Die Unternehmer hatten damit argumentiert, dass sie nicht mit anderen Lokalen vergleichbar wären, weil man ausschließlich zum Rauchen einer Wasserpfeife eine Shisha-Bar aufsuche. Die bestehende Gesetzeslage sei daher unsachlich und würde damit der Bundesverfassung widersprechen. Der VfGH wies dies jedoch zurück. Für das Höchstgericht ist es sachlich gerechtfertigt, wenn der Gesetzgeber beim Nichtraucherschutz im Rahmen des ihm zukommenden rechtspolitischen Gestaltungsspielraumes sämtliche Gastronomiebetriebe gleich behandelt.

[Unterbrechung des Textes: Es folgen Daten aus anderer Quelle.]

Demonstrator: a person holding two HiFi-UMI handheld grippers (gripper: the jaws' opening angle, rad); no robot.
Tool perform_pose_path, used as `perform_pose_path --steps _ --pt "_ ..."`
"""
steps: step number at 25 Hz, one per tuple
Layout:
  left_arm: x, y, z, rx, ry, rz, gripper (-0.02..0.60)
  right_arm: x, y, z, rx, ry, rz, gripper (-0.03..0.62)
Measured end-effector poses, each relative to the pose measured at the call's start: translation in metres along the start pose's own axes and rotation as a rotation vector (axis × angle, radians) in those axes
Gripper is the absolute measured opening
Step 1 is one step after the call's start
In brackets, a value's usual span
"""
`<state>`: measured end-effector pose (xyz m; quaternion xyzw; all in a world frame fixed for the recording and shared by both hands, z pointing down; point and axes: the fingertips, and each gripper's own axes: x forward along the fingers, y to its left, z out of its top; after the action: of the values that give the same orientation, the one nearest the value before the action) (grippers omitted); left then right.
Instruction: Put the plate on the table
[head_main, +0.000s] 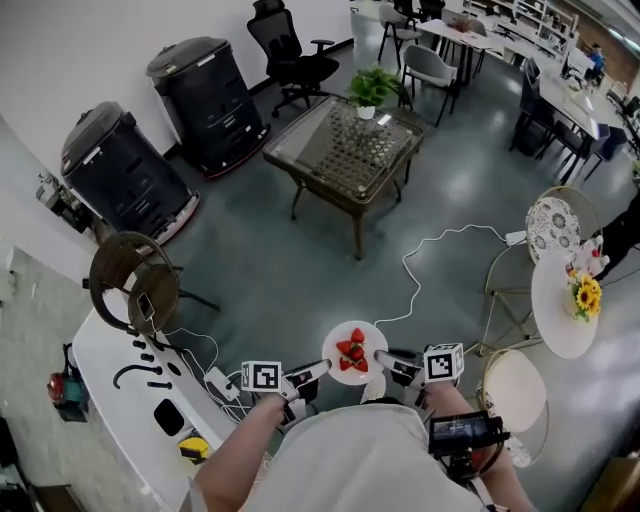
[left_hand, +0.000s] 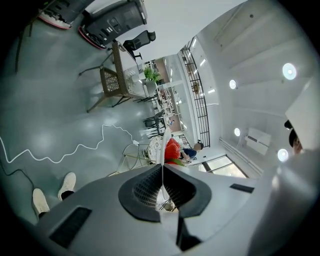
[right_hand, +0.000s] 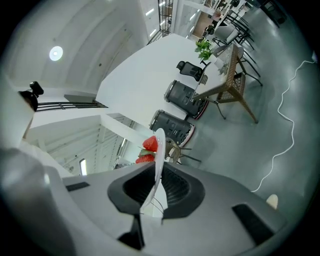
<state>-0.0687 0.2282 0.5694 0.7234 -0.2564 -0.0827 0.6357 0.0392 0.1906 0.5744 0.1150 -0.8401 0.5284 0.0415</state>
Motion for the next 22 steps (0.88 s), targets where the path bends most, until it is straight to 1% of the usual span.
perform_pose_path --steps 5,9,14,18,22 --pt "0.044 -0.011 0.029 0.016 -0.011 0.018 0.009 -0.019 -0.022 0.046 -0.009 0.008 0.033 0.041" --pt "0.075 -0.017 0.051 0.037 -0.006 0.036 0.009 -0.034 -0.039 0.076 -0.002 -0.007 0.057 0.041" --pt "0.095 -0.018 0.075 0.046 0.018 0.065 0.011 -0.036 -0.056 0.099 0.029 -0.031 0.072 0.041" --pt "0.109 -0.011 0.098 0.05 0.037 0.071 0.009 -0.032 -0.072 0.119 0.042 -0.037 0.06 0.041" --pt "0.129 0.0 0.128 0.031 0.067 0.038 0.011 -0.028 -0.089 0.146 0.038 -0.044 0.015 0.041"
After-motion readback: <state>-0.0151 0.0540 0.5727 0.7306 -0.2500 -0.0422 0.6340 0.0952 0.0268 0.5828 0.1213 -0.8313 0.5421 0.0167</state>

Wörtlich heißt es: "Vor dem Hintergrund der ständigen Rechtsprechung des Verfassungsgerichtshofes [. . .] lässt das Vorbringen des Antrages die behaupteten Verfassungswidrigkeiten als so wenig wahrscheinlich erkennen, dass er keine hinreichende Aussicht auf Erfolg hat." Und weiter: "Der Eingriff in die verfassungsgesetzlich gewährleisteten Rechte auf Freiheit der Erwerbsbetätigung und auf Unversehrtheit des Eigentums ist insofern gerechtfertigt, als damit im öffentlichen Interesse gelegene Ziele - insbesondere der Gesundheitsschutz - verfolgt werden und diese Maßnahmen zur Zielerreichung geeignet und verhältnismäßig sind."